[Required action]
All lines in the listing below that hold the string "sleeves" are to be tallied, with only the total reported.

______

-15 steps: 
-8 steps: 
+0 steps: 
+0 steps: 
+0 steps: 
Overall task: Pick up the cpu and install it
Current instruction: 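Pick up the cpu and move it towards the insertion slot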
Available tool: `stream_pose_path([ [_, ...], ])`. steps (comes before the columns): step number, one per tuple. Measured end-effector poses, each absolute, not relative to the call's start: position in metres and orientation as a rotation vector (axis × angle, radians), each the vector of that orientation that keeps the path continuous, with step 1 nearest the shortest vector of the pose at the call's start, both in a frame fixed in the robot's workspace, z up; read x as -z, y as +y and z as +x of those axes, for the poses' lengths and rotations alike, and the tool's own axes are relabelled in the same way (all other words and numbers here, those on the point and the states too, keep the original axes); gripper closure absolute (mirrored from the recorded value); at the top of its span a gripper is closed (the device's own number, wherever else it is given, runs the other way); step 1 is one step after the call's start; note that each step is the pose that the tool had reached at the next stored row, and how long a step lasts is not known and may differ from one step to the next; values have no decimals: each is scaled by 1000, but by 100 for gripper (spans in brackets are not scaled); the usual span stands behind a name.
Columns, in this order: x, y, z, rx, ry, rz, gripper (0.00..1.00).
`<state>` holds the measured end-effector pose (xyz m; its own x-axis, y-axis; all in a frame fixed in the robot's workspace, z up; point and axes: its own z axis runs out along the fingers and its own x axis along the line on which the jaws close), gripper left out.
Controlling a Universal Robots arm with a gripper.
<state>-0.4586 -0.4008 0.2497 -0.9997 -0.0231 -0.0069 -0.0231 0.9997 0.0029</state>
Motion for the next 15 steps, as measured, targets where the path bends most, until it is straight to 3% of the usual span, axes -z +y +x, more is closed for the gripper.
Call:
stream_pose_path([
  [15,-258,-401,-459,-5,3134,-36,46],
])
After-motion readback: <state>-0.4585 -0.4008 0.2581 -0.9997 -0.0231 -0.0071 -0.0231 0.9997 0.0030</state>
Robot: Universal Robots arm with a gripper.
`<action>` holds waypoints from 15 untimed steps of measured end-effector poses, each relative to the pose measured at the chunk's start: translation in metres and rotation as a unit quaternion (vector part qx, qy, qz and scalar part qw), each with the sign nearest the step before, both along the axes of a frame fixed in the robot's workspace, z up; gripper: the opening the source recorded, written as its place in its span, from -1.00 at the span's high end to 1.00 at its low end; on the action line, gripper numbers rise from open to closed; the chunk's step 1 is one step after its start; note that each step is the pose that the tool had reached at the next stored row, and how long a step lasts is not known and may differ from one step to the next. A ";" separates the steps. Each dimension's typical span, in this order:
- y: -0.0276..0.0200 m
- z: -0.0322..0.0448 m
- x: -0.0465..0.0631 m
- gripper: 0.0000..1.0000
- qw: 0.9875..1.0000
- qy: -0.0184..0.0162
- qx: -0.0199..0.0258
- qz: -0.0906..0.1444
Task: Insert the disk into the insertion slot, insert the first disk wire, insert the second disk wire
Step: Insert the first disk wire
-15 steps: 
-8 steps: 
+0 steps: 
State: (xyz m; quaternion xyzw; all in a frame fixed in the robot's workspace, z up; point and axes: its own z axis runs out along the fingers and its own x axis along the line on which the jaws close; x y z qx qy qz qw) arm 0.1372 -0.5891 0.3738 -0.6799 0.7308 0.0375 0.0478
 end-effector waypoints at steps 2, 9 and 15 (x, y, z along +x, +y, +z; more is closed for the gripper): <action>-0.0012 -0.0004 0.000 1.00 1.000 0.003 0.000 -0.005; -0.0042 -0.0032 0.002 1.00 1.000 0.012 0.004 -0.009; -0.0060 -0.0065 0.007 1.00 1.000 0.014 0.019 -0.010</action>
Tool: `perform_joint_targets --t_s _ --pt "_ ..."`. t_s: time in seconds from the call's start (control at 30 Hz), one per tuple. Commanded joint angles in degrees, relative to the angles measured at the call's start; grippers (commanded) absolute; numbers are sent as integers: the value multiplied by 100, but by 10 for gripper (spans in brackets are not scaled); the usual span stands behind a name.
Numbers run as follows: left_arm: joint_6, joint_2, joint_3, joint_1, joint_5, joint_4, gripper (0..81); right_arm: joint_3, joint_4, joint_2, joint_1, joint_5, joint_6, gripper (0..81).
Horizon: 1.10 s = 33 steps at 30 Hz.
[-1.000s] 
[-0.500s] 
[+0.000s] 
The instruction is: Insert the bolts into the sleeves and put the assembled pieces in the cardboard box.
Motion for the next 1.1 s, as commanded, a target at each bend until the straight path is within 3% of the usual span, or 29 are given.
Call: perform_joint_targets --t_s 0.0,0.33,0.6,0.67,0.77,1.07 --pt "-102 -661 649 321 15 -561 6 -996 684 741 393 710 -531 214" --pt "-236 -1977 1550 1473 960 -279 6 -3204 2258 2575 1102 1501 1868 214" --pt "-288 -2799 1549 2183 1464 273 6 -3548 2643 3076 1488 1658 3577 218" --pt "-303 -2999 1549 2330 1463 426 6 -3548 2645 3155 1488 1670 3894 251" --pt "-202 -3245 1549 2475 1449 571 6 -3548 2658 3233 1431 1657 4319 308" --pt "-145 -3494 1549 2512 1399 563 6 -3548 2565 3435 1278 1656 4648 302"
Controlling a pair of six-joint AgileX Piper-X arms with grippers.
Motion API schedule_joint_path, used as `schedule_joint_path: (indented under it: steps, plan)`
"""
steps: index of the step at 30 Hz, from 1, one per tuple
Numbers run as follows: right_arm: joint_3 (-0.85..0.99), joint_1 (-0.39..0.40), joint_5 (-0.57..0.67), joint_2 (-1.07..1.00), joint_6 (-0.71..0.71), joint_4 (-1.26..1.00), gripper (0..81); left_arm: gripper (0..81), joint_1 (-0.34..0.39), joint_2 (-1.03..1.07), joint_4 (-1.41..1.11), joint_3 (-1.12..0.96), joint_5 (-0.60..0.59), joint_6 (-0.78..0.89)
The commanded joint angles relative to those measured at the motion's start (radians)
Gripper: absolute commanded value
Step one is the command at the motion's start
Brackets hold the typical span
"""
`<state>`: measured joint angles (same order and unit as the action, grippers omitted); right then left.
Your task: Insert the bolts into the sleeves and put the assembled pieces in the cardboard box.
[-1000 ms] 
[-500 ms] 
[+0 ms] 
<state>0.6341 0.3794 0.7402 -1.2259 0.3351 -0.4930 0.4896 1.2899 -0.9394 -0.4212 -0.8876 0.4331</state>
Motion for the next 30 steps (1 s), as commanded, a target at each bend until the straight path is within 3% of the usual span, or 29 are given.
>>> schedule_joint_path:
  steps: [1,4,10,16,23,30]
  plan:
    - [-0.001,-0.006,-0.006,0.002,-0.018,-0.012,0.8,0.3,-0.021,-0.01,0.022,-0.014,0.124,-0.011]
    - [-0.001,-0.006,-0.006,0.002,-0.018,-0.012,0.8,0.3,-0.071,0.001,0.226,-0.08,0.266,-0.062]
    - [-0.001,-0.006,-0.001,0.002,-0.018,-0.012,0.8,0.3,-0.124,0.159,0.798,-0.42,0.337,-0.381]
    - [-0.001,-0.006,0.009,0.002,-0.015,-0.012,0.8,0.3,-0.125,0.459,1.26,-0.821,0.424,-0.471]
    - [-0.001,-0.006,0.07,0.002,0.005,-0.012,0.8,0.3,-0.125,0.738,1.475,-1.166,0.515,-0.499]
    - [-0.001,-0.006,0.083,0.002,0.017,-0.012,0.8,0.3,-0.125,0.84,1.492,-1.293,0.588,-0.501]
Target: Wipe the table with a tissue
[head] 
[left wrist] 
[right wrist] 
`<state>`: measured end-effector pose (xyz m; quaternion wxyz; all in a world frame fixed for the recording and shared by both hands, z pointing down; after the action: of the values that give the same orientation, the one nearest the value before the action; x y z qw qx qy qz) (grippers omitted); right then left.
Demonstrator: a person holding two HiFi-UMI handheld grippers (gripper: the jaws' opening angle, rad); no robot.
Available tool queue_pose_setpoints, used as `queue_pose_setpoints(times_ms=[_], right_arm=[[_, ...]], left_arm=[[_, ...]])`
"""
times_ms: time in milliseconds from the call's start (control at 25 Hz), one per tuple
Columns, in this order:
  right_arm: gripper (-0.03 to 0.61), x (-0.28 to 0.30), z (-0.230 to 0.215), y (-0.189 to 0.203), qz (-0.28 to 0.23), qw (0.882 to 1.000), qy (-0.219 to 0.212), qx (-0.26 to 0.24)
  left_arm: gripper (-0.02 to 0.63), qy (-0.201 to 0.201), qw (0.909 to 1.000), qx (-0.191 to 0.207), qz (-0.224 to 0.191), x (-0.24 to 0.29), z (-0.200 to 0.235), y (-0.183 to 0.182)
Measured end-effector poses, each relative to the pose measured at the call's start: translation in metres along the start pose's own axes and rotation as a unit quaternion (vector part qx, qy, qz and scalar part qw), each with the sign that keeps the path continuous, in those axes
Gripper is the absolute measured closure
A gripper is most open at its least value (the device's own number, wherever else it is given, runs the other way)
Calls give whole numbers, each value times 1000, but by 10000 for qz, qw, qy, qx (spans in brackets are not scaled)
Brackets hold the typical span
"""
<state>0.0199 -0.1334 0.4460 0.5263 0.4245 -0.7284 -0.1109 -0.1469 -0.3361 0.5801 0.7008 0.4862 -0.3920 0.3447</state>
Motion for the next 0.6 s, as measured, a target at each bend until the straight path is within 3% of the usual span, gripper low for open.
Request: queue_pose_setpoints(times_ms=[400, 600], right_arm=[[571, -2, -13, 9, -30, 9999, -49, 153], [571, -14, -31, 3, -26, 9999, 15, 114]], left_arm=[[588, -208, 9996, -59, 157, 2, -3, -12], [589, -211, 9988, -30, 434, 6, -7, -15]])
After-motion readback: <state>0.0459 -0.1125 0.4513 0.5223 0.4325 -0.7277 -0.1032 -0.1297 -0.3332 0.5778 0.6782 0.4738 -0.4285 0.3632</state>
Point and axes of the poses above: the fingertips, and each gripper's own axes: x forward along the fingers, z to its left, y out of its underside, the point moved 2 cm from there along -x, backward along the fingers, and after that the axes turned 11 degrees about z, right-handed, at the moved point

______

[Answer area]
2